By conditioning on $\mathcal{F}_{n-1}$, we have
$$
\mathbb{E}\left(e^{iuS_n/\sqrt n}\right) = \mathbb{E}\left(\mathbb{E}\left(e^{iuS_n/\sqrt n}\middle|\mathcal{F}_{n-1}\right)\right) = \mathbb{E}\left(e^{iuS_{n-1}/\sqrt n}\mathbb{E}\left(e^{iuX_n/\sqrt n}\middle|\mathcal{F}_{n-1}\right)\right).
$$
To use the assumptions on $X_n$ which are given, we use a Taylor expansion of the exponential. This gives us that there is some constant $C > 0$ such that
$$
\left|\mathbb{E}\left(e^{iuX_n/\sqrt n}\middle|\mathcal{F}_{n-1}\right) - \mathbb{E}\left(1 + \frac{iu}{\sqrt n}X_n - \frac{u^2}{2n}X_n^2\middle|\mathcal{F}_{n-1}\right)\right| \leq \frac{C}{n^{3/2}}\mathbb{E}(|X_n^3||\mathcal{F}_{n-1}).
$$
If we now use the assumptions on $X_n$ and put everything together, we find that
$$
\left|\mathbb{E}\left(e^{iuS_n/\sqrt n}\right) - \left(1 - \frac{u^2}{2n}\right)\mathbb{E}\left(e^{iuS_{n-1}/\sqrt n}\right)\right| \leq \frac{C}{n^{3/2}}\mathbb{E}(|X_n^3||\mathcal{F}_{n-1}) \leq \frac{CK}{n^{3/2}}.
$$
Repeating this and using the triangle inequality, we obtain that
$$
\left|\mathbb{E}\left(e^{iuS_n/\sqrt n}\right) - \left(1 - \frac{u^2}{2n}\right)^n\right| \leq \frac{CK}{n^{1/2}}.
$$
Since the upper bound goes to 0, we find that
$$
\lim_{n\to\infty} \mathbb{E}\left(e^{iuS_n/\sqrt n}\right) = \lim_{n\to\infty} \left(1 - \frac{u^2}{2n}\right)^n = e^{-u^2/2}.
$$
Here, the latter is a standard limit, but you can compute it using L'hopitals rule by first taking the logarithm.

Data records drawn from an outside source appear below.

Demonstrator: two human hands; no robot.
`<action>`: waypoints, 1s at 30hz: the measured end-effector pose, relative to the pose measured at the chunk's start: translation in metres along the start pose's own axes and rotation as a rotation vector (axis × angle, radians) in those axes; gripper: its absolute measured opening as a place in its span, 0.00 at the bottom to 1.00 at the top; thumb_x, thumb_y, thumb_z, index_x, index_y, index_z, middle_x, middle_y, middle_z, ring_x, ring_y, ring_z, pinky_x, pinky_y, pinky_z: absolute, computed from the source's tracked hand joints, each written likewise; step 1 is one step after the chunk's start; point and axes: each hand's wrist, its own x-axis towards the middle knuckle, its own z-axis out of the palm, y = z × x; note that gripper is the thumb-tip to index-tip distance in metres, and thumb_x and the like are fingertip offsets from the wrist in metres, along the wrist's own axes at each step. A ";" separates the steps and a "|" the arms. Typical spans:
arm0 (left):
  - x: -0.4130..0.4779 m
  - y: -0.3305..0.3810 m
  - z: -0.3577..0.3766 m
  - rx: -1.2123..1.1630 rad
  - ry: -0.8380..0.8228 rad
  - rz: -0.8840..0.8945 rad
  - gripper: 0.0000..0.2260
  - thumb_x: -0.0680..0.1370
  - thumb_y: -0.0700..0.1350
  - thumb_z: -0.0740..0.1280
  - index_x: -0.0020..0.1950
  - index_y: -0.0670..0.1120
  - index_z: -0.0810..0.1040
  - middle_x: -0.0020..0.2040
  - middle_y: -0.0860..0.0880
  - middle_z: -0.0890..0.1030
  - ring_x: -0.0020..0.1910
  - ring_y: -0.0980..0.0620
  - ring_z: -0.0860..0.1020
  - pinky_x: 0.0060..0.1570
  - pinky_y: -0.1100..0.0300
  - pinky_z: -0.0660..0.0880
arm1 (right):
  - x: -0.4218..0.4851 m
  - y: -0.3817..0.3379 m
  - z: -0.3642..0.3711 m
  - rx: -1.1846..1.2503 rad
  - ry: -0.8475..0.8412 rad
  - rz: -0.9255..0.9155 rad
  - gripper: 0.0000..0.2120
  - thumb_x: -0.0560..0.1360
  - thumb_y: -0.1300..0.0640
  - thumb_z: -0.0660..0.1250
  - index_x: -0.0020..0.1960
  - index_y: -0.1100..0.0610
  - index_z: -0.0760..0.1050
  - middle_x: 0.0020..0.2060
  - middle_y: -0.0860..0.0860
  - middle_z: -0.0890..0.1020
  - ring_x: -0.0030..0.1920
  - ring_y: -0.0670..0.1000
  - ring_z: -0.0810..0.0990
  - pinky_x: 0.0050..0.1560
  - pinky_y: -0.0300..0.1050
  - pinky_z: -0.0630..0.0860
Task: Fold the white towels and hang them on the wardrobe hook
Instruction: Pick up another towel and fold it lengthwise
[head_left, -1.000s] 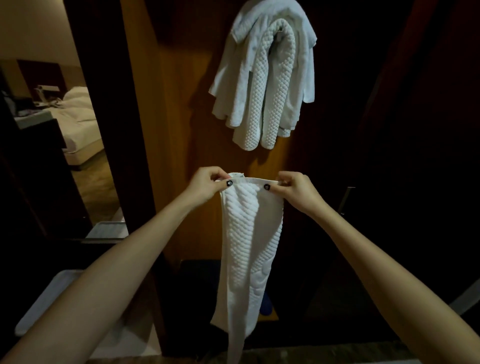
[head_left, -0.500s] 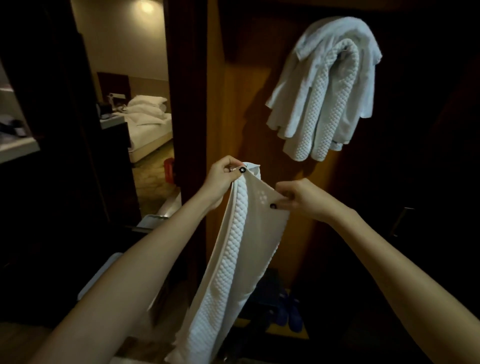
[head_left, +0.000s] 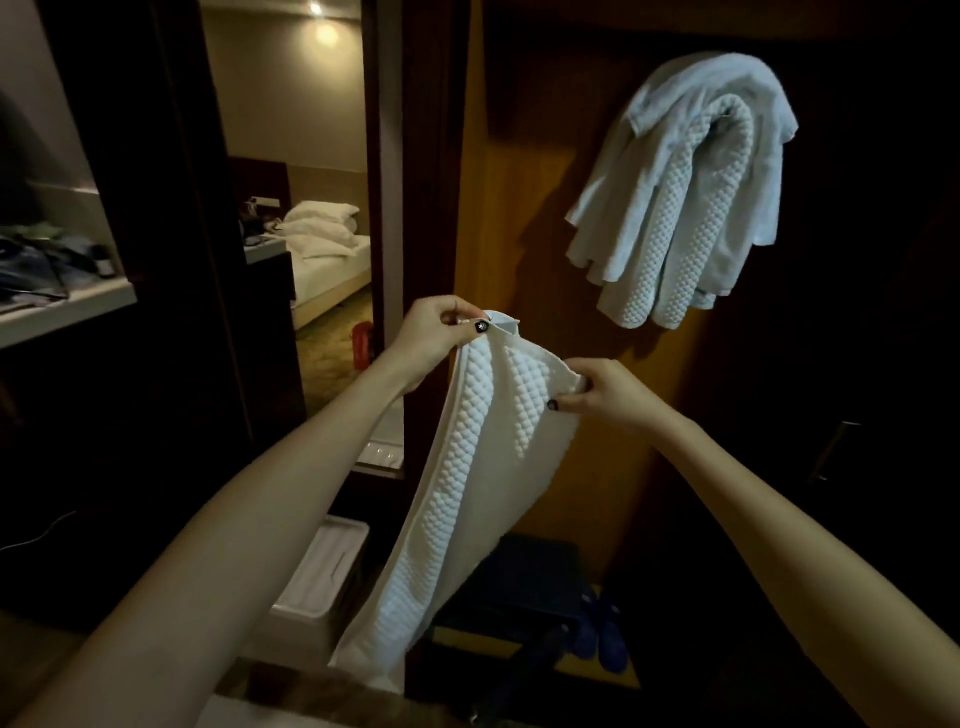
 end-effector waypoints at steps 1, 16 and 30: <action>0.001 0.000 -0.004 0.034 0.006 0.005 0.03 0.75 0.39 0.70 0.47 0.44 0.81 0.45 0.46 0.81 0.43 0.56 0.78 0.41 0.69 0.75 | 0.000 -0.001 0.000 0.004 0.048 0.000 0.06 0.73 0.58 0.72 0.49 0.57 0.79 0.43 0.50 0.82 0.40 0.43 0.78 0.35 0.33 0.72; -0.001 -0.025 -0.018 0.336 0.048 0.074 0.03 0.76 0.39 0.69 0.48 0.43 0.81 0.44 0.51 0.79 0.43 0.61 0.74 0.42 0.68 0.68 | -0.004 0.004 -0.021 -0.133 -0.046 0.026 0.16 0.74 0.55 0.72 0.36 0.57 0.67 0.31 0.47 0.70 0.30 0.43 0.66 0.32 0.38 0.63; 0.006 -0.048 -0.014 0.498 0.030 0.151 0.03 0.76 0.40 0.68 0.47 0.47 0.81 0.43 0.51 0.79 0.45 0.53 0.75 0.43 0.62 0.68 | -0.027 0.039 -0.029 -0.158 -0.086 0.064 0.13 0.76 0.53 0.70 0.38 0.55 0.71 0.35 0.47 0.75 0.34 0.45 0.71 0.35 0.38 0.67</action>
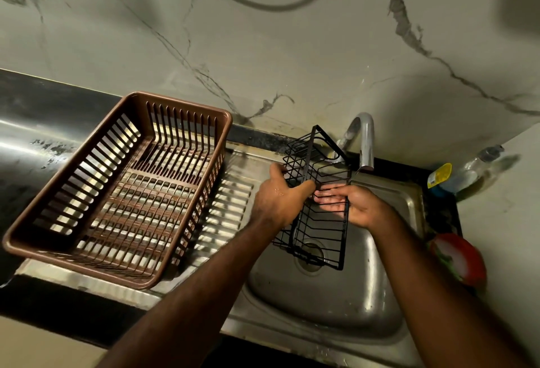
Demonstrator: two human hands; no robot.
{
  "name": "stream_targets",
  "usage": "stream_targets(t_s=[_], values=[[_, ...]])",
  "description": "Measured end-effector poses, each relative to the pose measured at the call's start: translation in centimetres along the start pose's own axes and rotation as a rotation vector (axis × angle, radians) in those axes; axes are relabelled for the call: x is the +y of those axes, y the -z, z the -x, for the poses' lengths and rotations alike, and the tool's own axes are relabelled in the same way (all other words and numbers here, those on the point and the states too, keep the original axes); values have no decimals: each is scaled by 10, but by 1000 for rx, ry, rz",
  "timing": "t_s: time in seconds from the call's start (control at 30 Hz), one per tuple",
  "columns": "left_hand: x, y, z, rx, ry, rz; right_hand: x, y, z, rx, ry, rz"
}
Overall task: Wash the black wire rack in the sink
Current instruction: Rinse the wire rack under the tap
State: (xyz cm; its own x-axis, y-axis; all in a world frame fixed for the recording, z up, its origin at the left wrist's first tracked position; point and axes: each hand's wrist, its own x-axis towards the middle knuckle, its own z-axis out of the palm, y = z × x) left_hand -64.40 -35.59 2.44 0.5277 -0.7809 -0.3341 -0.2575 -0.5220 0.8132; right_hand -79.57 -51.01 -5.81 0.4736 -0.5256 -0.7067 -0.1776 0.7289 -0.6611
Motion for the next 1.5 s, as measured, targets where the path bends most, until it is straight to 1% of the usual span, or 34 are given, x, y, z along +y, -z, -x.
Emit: stream_targets(t_s=[0.07,0.1,0.17,0.23,0.27,0.3,0.37,0.47,0.53,0.6,0.7,0.8,0.87,0.97,1.1,1.3,1.5], values=[[-1,-2,2,4,3,8,1,-1,-2,45,2,70],[-1,-4,4,10,2,10,2,-3,-2,97,27,106],[-2,-9,7,37,-4,10,5,-3,-6,287,115,217],[-2,-14,11,71,-13,23,8,-3,-9,465,192,412],[-2,-17,12,79,-15,32,9,-3,-9,515,225,479],[-2,-18,14,81,-18,41,11,-4,-8,523,260,494],[-1,-18,17,86,-26,62,14,-5,-6,426,302,418],[-3,-15,19,122,-27,81,13,-6,0,225,265,239],[-5,-13,23,121,-40,95,12,-7,2,181,269,209],[-8,-12,25,112,-64,122,11,-8,1,169,282,209],[-13,-14,26,125,-89,133,8,-9,0,148,303,288],[-11,-16,25,135,-59,177,-2,-11,4,155,340,355],[-8,-18,25,159,-27,246,-9,-13,5,125,360,383],[-5,-22,22,198,17,335,-18,-11,7,54,329,383],[-5,-27,17,243,20,433,-18,-2,14,-6,275,464],[-3,-31,9,240,-24,511,-14,7,12,29,245,492],[-9,-35,5,236,-6,596,-11,8,10,64,189,363]])
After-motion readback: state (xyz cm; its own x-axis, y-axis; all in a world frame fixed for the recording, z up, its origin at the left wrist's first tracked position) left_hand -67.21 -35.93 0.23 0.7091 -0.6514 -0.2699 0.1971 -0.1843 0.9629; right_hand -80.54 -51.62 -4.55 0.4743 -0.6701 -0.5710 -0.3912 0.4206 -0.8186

EDIT: To see how we can use L'hopital's rule to compute the last limit, consider the function $f(x) = x\log\left(1 - \frac{u^2}{2x}\right)$. The limit we need to compute is
$$
\lim_{n\to\infty} e^{f(n)} = e^{\lim_{n\to\infty} f(n)},
$$
where we used the continuity of the exponential. Now
$$
\lim_{n\to\infty} f(n) = \lim_{x\to\infty} x\log\left(1 - \frac{u^2}{2x}\right) = \lim_{x\to\infty} \frac{\log\left(1 - \frac{u^2}{2x}\right)}{1/x}
$$
By L'hopital's rule, this is equal to
$$
\lim_{x\to\infty} \frac{u^2/(2x^2)}{1 - u^2/(2x)}\cdot\frac{1}{-1/x^2} = \lim_{x\to\infty} \frac{-u^2}{2(1 - u^2/(2x))} = -\frac{u^2}{2}.
$$